TASK INSTRUCTIONS —
Report back every line below that carries the word "robot".

SUPPLIED MATERIAL —
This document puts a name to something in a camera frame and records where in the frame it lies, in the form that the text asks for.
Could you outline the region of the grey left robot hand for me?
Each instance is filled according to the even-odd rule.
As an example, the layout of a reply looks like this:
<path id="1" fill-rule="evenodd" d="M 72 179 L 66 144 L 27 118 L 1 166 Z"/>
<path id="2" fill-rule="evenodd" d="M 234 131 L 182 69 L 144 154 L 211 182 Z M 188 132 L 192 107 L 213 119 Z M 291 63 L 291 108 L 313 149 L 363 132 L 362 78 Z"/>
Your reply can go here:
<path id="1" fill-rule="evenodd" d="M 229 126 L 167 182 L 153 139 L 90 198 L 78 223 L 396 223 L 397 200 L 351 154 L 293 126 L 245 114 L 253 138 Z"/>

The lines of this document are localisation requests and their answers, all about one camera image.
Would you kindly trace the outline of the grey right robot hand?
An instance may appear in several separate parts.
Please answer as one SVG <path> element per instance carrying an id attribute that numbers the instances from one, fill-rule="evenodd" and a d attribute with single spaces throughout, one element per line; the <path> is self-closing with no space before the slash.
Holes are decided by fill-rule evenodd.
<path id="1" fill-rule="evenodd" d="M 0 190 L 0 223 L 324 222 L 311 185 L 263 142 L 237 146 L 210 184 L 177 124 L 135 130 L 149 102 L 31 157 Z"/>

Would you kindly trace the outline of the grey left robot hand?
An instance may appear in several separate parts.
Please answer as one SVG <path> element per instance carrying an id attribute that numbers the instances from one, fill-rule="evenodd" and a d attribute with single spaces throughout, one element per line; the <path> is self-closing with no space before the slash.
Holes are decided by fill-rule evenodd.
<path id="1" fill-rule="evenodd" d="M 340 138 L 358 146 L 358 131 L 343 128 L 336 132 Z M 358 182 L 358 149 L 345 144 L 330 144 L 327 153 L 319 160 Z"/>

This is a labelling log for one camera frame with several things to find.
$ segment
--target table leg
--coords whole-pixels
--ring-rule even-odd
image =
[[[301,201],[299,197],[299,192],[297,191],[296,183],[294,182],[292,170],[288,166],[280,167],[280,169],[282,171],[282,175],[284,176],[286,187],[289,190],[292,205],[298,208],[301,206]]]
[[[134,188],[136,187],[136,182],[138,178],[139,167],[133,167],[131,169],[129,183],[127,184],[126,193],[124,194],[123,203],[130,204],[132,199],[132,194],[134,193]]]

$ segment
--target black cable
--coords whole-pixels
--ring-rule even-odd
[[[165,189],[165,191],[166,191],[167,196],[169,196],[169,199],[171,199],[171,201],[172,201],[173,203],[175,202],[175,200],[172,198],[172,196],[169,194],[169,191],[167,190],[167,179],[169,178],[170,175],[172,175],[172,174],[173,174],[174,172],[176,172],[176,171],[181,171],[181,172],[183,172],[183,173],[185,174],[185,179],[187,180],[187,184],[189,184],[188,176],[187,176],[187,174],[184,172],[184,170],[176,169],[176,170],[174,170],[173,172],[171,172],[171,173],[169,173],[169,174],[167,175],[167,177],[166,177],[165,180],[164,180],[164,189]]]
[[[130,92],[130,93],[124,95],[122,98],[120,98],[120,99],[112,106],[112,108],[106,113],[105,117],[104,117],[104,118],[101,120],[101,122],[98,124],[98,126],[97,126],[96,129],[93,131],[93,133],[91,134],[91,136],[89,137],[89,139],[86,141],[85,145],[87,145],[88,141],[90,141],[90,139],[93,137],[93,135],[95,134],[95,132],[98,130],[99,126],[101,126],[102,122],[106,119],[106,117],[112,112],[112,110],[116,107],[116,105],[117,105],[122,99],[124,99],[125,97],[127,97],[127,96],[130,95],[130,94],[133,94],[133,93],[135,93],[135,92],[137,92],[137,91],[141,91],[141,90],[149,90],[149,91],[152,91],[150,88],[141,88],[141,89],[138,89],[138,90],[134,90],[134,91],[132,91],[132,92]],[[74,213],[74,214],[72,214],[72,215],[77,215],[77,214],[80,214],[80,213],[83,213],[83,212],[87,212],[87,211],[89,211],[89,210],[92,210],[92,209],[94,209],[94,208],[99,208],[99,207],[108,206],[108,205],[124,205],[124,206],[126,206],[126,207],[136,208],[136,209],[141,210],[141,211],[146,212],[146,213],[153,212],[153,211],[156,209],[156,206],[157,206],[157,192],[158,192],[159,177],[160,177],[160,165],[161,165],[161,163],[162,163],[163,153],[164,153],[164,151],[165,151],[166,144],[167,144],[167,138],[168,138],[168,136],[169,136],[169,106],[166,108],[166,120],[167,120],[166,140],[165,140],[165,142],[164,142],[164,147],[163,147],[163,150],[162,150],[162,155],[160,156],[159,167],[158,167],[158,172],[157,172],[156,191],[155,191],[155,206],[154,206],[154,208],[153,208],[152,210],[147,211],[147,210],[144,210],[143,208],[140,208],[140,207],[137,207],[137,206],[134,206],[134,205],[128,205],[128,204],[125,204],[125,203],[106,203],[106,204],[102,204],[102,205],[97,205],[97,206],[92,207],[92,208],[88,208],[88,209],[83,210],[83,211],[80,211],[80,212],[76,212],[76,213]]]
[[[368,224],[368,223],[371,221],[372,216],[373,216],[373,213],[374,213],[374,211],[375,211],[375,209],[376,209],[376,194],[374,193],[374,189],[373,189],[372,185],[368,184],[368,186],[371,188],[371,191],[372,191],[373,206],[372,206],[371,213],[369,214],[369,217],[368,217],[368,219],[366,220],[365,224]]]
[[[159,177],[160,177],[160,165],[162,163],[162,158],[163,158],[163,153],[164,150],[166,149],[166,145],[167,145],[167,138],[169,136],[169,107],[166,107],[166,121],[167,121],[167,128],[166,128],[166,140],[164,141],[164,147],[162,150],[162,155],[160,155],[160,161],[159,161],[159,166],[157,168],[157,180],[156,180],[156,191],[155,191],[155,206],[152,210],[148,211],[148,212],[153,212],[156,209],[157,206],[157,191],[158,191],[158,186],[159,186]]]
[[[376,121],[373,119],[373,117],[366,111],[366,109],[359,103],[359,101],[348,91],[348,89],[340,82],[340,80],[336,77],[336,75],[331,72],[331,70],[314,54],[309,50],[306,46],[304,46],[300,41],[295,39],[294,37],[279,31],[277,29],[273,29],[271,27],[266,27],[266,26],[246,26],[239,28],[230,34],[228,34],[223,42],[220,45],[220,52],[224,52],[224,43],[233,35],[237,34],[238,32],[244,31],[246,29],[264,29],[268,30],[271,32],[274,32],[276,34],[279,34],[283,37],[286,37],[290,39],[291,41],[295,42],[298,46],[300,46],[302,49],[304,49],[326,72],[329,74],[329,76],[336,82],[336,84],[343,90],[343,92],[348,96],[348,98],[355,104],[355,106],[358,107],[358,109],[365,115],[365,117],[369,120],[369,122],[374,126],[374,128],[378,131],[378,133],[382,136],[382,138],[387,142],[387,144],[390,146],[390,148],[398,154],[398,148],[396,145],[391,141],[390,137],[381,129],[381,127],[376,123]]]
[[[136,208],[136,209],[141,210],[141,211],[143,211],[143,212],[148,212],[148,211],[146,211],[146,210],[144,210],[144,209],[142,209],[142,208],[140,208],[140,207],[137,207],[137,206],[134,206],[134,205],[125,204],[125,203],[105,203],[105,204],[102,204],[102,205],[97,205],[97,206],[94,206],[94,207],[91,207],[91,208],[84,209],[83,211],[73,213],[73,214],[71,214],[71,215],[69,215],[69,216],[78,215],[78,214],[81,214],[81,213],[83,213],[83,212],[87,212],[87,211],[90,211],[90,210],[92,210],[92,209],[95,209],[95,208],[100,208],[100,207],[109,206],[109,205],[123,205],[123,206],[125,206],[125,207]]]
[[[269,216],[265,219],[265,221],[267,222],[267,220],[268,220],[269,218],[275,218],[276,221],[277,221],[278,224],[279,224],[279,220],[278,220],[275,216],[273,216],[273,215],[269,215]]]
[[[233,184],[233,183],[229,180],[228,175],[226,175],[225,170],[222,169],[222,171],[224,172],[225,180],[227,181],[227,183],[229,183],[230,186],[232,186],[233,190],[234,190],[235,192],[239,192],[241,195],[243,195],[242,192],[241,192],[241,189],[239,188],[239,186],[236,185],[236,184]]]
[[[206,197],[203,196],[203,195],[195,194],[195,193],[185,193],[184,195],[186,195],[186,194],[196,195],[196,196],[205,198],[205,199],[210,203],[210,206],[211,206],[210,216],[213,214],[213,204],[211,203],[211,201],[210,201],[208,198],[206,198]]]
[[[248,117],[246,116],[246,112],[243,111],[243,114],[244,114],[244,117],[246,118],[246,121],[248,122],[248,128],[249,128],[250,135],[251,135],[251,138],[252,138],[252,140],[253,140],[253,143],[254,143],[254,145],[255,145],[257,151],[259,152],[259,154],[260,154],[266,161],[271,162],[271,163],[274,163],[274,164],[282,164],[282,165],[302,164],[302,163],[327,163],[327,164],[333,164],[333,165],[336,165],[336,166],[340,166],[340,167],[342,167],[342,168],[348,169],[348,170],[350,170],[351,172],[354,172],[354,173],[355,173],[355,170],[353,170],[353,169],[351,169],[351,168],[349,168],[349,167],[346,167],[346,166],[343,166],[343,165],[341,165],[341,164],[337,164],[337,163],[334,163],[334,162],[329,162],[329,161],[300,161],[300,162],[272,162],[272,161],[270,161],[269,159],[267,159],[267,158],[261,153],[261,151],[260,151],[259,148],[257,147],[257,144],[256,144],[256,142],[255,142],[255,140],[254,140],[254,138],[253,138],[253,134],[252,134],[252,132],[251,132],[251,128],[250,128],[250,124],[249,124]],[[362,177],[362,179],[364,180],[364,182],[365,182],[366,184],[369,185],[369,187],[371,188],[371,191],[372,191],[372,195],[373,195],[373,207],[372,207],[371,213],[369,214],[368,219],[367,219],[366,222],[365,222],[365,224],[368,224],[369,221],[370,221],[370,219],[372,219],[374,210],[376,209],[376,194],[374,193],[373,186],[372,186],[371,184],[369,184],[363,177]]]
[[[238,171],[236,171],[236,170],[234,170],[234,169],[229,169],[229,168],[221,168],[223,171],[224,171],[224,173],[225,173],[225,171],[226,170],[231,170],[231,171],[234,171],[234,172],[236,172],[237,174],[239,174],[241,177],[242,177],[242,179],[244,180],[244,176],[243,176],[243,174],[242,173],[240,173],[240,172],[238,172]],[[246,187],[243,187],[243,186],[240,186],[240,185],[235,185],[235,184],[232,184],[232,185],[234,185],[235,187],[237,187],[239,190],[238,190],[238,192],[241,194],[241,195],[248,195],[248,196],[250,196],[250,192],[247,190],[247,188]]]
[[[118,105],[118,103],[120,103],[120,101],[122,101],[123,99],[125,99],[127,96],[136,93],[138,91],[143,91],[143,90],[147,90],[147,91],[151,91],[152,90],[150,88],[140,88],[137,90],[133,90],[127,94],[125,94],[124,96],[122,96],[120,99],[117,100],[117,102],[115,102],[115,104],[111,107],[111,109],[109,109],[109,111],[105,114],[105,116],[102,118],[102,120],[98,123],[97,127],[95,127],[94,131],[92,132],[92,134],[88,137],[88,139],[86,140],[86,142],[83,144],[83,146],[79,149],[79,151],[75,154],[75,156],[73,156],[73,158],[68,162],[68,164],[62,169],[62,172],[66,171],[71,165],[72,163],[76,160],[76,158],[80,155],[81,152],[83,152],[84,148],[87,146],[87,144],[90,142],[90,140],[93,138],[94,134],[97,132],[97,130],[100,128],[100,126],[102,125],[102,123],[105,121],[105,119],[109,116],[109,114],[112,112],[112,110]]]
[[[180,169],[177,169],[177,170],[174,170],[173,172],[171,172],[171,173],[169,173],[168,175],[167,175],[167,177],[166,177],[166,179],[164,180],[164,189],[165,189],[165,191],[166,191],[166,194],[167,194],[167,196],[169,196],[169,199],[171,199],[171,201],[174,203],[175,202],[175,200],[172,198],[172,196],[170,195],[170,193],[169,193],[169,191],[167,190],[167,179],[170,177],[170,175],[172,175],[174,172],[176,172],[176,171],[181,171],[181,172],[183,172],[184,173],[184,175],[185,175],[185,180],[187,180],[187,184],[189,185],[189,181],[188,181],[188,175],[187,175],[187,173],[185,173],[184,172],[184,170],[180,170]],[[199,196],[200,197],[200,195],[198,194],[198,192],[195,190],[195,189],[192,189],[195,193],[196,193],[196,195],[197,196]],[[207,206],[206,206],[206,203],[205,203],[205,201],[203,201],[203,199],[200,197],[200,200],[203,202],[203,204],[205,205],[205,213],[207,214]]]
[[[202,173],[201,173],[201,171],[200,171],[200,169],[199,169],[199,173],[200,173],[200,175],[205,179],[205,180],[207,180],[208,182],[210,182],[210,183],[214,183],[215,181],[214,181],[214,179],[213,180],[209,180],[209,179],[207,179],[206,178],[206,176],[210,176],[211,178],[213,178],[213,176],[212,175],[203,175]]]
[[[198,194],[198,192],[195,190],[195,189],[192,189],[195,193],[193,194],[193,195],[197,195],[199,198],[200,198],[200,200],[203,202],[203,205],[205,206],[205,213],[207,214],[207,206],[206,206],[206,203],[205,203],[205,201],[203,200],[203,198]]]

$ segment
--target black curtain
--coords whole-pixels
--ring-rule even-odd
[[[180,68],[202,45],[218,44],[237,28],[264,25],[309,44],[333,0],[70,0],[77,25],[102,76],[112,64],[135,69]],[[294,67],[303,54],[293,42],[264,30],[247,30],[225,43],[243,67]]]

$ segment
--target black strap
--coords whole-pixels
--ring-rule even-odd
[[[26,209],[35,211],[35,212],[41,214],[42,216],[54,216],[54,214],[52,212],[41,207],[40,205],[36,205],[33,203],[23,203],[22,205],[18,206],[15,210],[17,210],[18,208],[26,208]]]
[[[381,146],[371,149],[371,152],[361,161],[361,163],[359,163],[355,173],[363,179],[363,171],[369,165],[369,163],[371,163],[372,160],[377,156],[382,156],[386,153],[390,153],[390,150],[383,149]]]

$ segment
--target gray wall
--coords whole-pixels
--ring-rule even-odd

SOLUTION —
Could you outline the region of the grey left robot hand for me?
Would you kindly trace the outline of the grey right robot hand?
Would you kindly trace the outline of the grey left robot hand?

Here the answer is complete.